### Required action
Report back every line from the entries below in which the word "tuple" occurs.

### Input data
= = = =

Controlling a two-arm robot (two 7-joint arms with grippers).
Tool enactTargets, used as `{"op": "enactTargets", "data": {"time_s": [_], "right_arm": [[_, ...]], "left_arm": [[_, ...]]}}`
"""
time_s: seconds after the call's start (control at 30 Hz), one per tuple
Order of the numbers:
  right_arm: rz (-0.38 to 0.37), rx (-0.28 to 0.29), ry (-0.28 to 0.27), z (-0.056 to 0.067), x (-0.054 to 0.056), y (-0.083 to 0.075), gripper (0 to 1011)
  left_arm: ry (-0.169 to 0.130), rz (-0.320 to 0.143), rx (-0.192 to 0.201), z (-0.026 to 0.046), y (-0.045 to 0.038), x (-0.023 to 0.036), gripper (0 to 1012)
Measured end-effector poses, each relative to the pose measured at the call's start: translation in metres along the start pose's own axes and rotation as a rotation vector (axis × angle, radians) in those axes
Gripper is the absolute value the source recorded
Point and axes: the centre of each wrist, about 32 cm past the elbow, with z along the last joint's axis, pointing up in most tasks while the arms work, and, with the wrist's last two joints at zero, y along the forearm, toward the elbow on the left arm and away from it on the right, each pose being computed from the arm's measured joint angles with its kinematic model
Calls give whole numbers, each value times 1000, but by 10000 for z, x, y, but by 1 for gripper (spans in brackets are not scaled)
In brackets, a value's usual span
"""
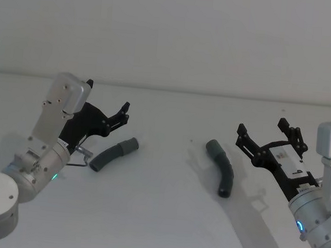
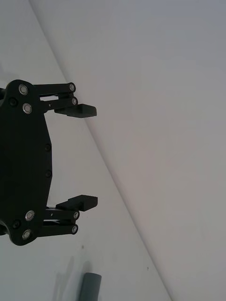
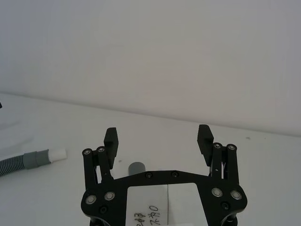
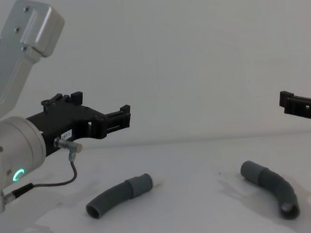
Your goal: Use both hands to pick up one end of the pipe from the table, align the ends, and insert them.
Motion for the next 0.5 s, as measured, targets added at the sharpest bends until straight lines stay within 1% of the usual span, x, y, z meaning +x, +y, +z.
{"op": "enactTargets", "data": {"time_s": [0.5], "right_arm": [[0,0,0,0,0,0,1001]], "left_arm": [[0,0,0,0,0,0,1001]]}}
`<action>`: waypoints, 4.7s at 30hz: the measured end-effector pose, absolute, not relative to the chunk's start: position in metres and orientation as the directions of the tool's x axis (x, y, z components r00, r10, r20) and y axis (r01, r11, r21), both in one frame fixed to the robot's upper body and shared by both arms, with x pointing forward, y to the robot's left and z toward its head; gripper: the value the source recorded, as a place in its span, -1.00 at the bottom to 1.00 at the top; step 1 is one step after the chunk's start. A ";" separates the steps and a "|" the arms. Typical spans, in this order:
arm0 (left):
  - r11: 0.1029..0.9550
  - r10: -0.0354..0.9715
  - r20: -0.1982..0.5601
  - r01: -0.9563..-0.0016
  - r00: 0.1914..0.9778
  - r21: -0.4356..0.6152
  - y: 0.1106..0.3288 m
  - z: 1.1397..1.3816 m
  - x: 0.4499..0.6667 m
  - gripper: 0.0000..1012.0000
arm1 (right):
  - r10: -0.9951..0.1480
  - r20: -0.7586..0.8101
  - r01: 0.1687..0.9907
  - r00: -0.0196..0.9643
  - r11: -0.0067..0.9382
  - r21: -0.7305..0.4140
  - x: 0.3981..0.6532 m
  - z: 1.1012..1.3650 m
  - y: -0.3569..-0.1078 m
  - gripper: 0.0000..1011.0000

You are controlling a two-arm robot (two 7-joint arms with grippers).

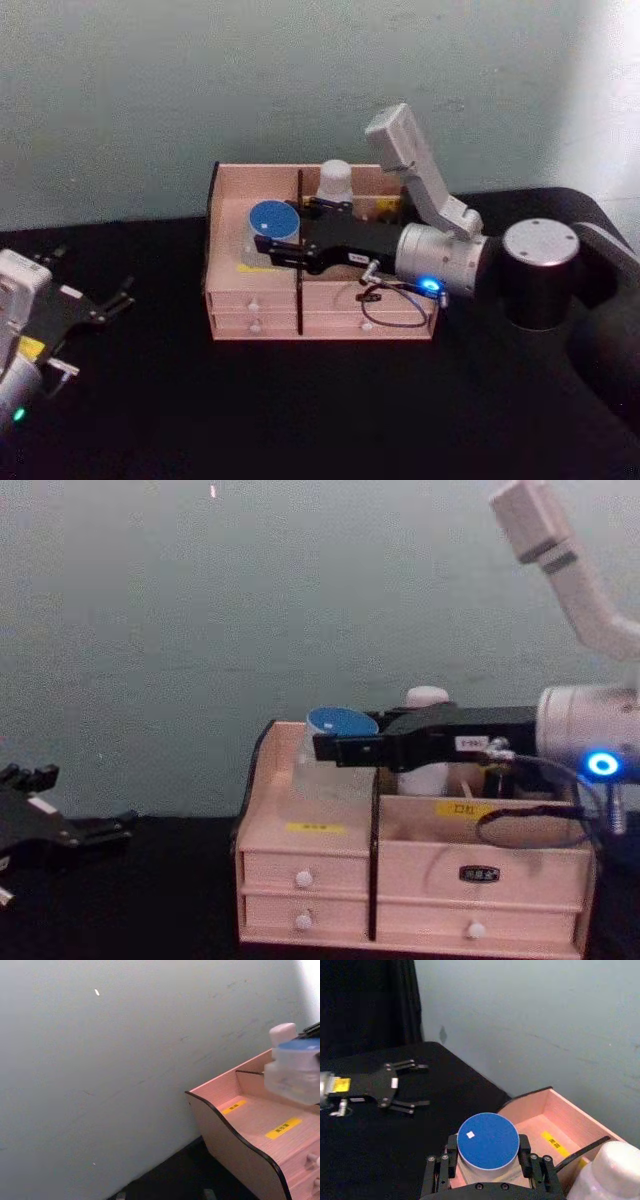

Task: Pick up the facial cleanser and watermelon frost from the table and place them into the tiered storage box.

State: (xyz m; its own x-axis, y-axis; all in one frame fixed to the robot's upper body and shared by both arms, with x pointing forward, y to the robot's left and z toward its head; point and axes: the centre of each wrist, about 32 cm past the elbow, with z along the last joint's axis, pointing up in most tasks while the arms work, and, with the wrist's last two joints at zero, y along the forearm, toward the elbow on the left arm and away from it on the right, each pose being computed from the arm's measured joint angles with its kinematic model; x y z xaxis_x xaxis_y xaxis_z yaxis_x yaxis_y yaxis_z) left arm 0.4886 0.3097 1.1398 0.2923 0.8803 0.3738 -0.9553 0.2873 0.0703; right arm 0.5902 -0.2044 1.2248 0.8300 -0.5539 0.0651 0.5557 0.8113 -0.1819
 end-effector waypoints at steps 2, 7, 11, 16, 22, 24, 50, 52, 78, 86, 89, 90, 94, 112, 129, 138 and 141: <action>0.287 0.880 0.374 -0.955 0.292 0.070 0.310 1.140 0.489 0.98 | -0.559 0.064 0.560 0.827 0.806 -0.191 0.594 1.224 -0.201 0.40; 0.287 0.880 0.374 -0.955 0.292 0.070 0.310 1.140 0.489 0.98 | -0.570 0.060 0.568 0.819 0.793 -0.219 0.605 1.222 -0.191 0.40; 0.287 0.880 0.374 -0.955 0.292 0.070 0.310 1.140 0.489 0.98 | -0.577 0.058 0.573 0.815 0.786 -0.232 0.612 1.220 -0.186 0.40; 0.287 0.880 0.374 -0.955 0.292 0.070 0.310 1.140 0.489 0.98 | -0.591 0.055 0.585 0.804 0.772 -0.249 0.619 1.218 -0.180 0.40; 0.287 0.880 0.374 -0.955 0.292 0.070 0.310 1.140 0.489 0.98 | -0.603 0.049 0.593 0.796 0.762 -0.260 0.625 1.217 -0.178 0.40; 0.287 0.880 0.374 -0.955 0.292 0.070 0.310 1.140 0.489 0.98 | -0.609 0.044 0.597 0.792 0.757 -0.267 0.628 1.216 -0.176 0.40; 0.287 0.880 0.374 -0.955 0.292 0.070 0.310 1.140 0.489 0.98 | -0.618 0.039 0.604 0.785 0.749 -0.273 0.631 1.216 -0.175 0.71; 0.287 0.880 0.374 -0.955 0.292 0.070 0.310 1.140 0.489 0.98 | -0.618 0.039 0.603 0.785 0.749 -0.273 0.631 1.216 -0.175 0.84; 0.287 0.880 0.374 -0.955 0.292 0.070 0.310 1.140 0.489 0.98 | -0.578 0.067 0.582 0.813 0.809 -0.086 0.592 1.220 -0.212 0.98; 0.287 0.880 0.374 -0.955 0.292 0.070 0.310 1.140 0.489 0.98 | -0.481 0.045 0.483 0.875 0.872 -0.073 0.556 1.211 -0.256 0.98; 0.287 0.880 0.374 -0.955 0.292 0.070 0.310 1.140 0.489 0.98 | -0.469 0.043 0.471 0.882 0.878 -0.090 0.544 1.208 -0.269 0.98; 0.287 0.880 0.374 -0.955 0.292 0.070 0.310 1.140 0.489 0.98 | -0.468 0.041 0.469 0.883 0.877 -0.106 0.538 1.206 -0.277 0.98; 0.287 0.880 0.374 -0.955 0.292 0.070 0.310 1.140 0.489 0.98 | -0.490 0.035 0.489 0.871 0.860 -0.145 0.521 1.201 -0.295 0.98; 0.287 0.880 0.374 -0.955 0.292 0.070 0.310 1.140 0.489 0.98 | -0.937 0.090 0.940 0.337 0.329 -0.085 0.491 1.199 -0.327 0.98; 0.287 0.880 0.374 -0.955 0.292 0.070 0.310 1.140 0.489 0.98 | -0.960 0.266 0.988 0.090 0.053 -0.142 0.494 1.142 -0.266 0.98; 0.287 0.880 0.374 -0.955 0.292 0.070 0.310 1.140 0.489 0.98 | -0.959 0.267 0.985 0.097 0.053 -0.166 0.498 1.137 -0.263 0.98; 0.287 0.880 0.374 -0.955 0.292 0.070 0.310 1.140 0.489 0.98 | -0.959 0.267 0.985 0.098 0.055 -0.165 0.497 1.137 -0.264 0.98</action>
State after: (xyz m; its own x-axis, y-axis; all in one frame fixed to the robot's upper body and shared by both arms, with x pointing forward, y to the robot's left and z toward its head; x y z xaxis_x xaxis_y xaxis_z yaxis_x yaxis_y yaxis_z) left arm 0.4886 0.3097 1.1398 0.2922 0.8803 0.3737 -0.9553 0.2873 0.0703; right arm 0.4975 -0.2635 1.1370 0.0983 -0.9587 0.2668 0.9847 0.0549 -0.1653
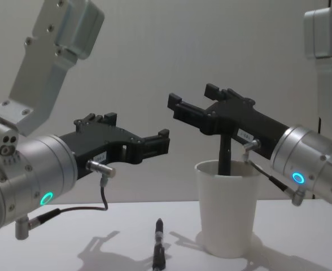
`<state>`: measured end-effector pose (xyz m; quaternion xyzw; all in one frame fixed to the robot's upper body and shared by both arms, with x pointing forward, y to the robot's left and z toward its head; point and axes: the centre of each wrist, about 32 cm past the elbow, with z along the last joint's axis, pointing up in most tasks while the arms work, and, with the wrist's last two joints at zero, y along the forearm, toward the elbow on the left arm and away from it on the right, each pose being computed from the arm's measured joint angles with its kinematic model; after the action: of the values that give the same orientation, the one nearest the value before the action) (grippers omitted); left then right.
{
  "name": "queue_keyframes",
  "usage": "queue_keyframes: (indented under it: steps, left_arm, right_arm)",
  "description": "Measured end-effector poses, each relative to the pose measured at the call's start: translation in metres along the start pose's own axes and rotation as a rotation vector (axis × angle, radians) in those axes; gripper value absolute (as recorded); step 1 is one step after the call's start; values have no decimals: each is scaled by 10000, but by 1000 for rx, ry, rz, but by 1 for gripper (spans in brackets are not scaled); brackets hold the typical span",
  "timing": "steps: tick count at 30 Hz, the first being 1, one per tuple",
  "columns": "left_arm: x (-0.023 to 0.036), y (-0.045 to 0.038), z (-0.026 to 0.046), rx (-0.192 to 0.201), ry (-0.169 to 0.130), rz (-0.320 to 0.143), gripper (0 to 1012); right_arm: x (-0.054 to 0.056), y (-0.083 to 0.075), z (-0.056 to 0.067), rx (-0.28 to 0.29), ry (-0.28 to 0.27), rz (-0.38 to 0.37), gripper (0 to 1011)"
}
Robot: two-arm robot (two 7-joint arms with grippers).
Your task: Place the pen into the pen holder.
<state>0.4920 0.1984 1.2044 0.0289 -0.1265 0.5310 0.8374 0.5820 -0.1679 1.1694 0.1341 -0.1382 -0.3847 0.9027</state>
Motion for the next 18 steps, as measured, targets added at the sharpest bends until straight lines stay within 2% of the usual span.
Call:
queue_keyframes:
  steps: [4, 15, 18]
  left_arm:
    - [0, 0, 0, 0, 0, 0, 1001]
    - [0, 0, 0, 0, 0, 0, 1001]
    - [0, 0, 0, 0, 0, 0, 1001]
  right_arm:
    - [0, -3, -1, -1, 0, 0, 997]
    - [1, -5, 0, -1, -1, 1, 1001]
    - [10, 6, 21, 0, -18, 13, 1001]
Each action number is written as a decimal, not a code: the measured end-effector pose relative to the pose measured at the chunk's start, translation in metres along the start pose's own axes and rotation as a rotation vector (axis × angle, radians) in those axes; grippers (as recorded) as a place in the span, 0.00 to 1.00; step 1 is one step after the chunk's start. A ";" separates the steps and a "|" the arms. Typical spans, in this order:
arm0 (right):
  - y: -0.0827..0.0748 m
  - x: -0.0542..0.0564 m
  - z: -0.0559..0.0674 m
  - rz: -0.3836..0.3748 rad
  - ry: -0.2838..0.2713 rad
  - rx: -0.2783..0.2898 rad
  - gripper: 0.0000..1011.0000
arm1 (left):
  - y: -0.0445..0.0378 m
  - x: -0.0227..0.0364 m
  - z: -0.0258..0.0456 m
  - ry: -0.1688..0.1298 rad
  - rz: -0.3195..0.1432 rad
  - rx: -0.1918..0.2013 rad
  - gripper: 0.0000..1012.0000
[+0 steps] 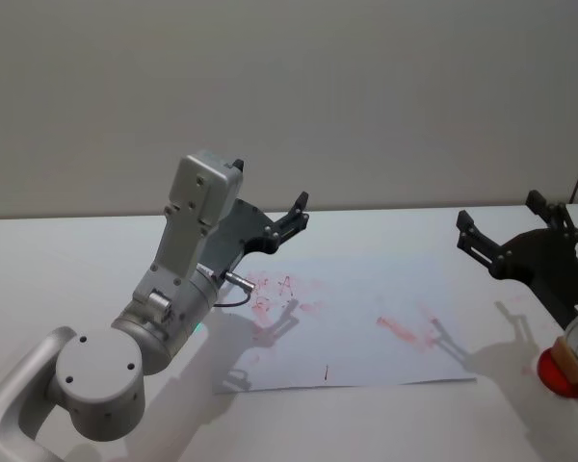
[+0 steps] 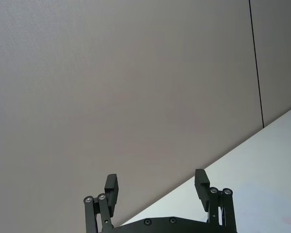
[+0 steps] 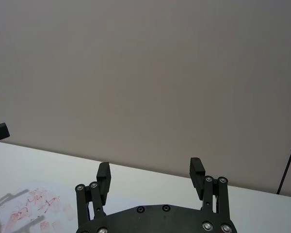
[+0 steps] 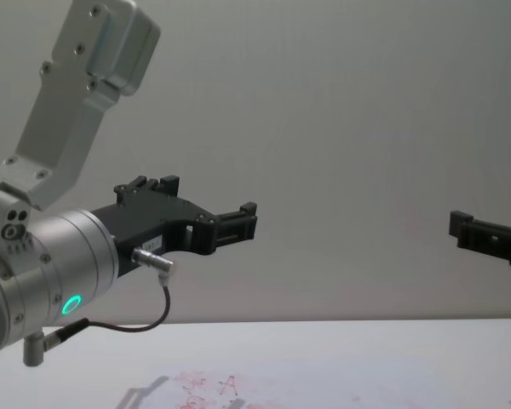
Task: Use the one hand to pick up the stamp and affix it onto the A4 paper.
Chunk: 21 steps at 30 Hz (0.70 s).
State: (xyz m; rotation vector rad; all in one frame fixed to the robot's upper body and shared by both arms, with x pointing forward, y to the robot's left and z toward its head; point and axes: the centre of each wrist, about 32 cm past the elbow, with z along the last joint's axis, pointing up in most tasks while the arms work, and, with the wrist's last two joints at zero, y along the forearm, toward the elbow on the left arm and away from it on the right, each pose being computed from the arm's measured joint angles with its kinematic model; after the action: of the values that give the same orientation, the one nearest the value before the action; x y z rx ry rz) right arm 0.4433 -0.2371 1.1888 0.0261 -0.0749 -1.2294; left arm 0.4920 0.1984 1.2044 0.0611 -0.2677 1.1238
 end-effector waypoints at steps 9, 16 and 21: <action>0.000 0.000 0.000 0.000 0.000 0.000 0.99 | 0.0000 0.0000 0.0000 0.000 0.000 0.000 0.99; 0.000 0.000 0.000 0.000 0.000 0.000 0.99 | 0.0000 0.0000 0.0000 0.000 0.000 0.000 0.99; 0.000 0.000 0.000 0.000 0.000 0.000 0.99 | 0.0000 0.0000 0.0000 0.000 0.000 0.000 0.99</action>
State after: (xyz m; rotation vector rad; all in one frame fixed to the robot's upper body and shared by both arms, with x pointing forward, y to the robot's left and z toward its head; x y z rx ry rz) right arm 0.4433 -0.2371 1.1887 0.0260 -0.0749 -1.2295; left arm 0.4920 0.1984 1.2044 0.0611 -0.2677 1.1237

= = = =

### Answer box
time_s: seconds after the call's start (control at 30 Hz), one per tuple
  "timing": "steps: tick count at 30 Hz, the first being 1, one per tuple",

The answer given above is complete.